Venezuela’s military has clashed with an armed group near the frontier with Colombia, the mayor of a Colombian border town said, TRT World reports. The confrontation, which occurred in the southwestern Venezuelan state of Apure, resulted in several casualties, said the mayor of Arauquita, Etelivar Torres.
“This Sunday we were awakened, we residents of Arauquita, by detonations from the Venezuelan air force” that continued through the afternoon, Torres told local media, adding that the confrontation had resulted in “a significant number of injured and dead.”
Venezuelan President Nicolas Maduro said on his country’s public television that the military had clashed with an armed group from Colombia, without giving further details.

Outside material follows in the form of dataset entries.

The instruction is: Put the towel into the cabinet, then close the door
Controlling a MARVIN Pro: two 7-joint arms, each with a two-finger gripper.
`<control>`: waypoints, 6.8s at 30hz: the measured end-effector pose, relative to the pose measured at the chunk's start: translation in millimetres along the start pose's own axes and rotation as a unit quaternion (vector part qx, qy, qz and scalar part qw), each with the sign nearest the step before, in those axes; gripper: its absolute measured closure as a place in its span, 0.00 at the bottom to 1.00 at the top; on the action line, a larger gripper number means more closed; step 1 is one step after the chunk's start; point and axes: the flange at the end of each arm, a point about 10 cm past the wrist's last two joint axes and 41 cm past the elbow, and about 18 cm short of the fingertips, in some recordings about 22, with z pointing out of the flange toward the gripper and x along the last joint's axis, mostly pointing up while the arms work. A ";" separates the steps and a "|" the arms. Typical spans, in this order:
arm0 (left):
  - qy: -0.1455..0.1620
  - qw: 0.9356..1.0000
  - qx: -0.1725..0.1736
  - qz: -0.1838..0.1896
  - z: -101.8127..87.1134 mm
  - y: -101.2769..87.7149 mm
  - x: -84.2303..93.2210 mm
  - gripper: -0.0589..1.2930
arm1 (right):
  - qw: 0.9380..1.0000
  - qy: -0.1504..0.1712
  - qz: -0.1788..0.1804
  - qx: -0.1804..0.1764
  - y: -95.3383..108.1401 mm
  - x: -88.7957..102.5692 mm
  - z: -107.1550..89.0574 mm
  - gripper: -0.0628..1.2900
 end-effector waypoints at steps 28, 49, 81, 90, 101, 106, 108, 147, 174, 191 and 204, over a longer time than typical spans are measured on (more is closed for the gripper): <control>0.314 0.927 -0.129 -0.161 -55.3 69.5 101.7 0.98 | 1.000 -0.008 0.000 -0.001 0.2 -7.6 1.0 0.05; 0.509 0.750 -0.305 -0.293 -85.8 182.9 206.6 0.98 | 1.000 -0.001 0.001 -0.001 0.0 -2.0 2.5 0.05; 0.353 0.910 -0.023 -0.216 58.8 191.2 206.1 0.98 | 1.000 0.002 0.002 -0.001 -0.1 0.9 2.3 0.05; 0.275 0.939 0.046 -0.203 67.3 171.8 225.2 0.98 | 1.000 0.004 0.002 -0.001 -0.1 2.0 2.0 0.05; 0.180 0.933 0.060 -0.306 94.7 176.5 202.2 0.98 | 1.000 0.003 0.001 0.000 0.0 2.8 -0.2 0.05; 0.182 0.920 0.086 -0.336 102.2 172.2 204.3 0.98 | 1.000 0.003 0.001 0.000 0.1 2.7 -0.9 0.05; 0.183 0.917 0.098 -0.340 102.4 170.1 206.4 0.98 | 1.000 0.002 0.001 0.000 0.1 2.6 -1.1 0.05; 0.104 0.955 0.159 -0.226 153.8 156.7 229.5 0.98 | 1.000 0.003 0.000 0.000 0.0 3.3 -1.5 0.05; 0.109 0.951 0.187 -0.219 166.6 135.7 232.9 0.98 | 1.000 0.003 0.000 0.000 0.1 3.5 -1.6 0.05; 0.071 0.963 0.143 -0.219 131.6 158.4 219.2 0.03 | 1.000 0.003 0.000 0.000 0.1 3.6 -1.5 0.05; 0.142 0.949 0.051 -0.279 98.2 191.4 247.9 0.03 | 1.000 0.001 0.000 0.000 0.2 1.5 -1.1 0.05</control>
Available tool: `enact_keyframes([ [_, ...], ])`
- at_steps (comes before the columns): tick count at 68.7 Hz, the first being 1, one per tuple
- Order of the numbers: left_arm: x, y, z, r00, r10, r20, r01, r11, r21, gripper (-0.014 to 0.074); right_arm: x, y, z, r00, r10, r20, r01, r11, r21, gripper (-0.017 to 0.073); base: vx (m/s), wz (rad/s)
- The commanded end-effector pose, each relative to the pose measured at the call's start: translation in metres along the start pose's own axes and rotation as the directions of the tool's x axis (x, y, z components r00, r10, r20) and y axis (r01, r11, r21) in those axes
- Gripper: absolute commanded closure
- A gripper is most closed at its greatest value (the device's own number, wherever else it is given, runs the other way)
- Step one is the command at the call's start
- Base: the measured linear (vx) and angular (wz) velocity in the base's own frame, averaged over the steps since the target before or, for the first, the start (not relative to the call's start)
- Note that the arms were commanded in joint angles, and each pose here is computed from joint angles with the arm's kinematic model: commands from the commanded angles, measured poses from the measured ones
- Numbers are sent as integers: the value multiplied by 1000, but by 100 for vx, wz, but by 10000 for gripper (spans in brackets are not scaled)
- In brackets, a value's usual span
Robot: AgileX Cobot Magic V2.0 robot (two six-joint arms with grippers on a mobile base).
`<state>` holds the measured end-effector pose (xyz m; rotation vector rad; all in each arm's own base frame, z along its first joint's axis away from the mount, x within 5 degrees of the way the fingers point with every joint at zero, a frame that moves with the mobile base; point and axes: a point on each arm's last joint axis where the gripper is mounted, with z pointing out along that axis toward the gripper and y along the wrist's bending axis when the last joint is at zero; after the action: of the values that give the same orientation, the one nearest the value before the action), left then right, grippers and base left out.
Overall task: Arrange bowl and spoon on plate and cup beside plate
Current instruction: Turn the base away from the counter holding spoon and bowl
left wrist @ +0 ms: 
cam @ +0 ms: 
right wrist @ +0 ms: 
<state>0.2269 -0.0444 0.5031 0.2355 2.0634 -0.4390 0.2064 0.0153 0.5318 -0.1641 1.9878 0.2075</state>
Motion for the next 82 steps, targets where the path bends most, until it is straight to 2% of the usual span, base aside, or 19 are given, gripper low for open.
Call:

But a Venezuelan general living in exile told AFP the military had earlier attacked a camp of dissidents of the former Colombian rebel group FARC.
In February, Colombian President Ivan Duque accused Venezuela of “protecting” remaining guerrillas. These guerrilla dissidents have distanced themselves from Colombia’s 2016 peace pact, which ended a half-century civil war and saw the FARC disarm the following year.
Maduro has said his country would “respond with force” if Colombia’s new elite anti-rebel force “dared to violate the sovereignty of Venezuela.” More than nine million people have died, disappeared or been displaced due to fighting against guerrilla forces in Colombia since the 1960s.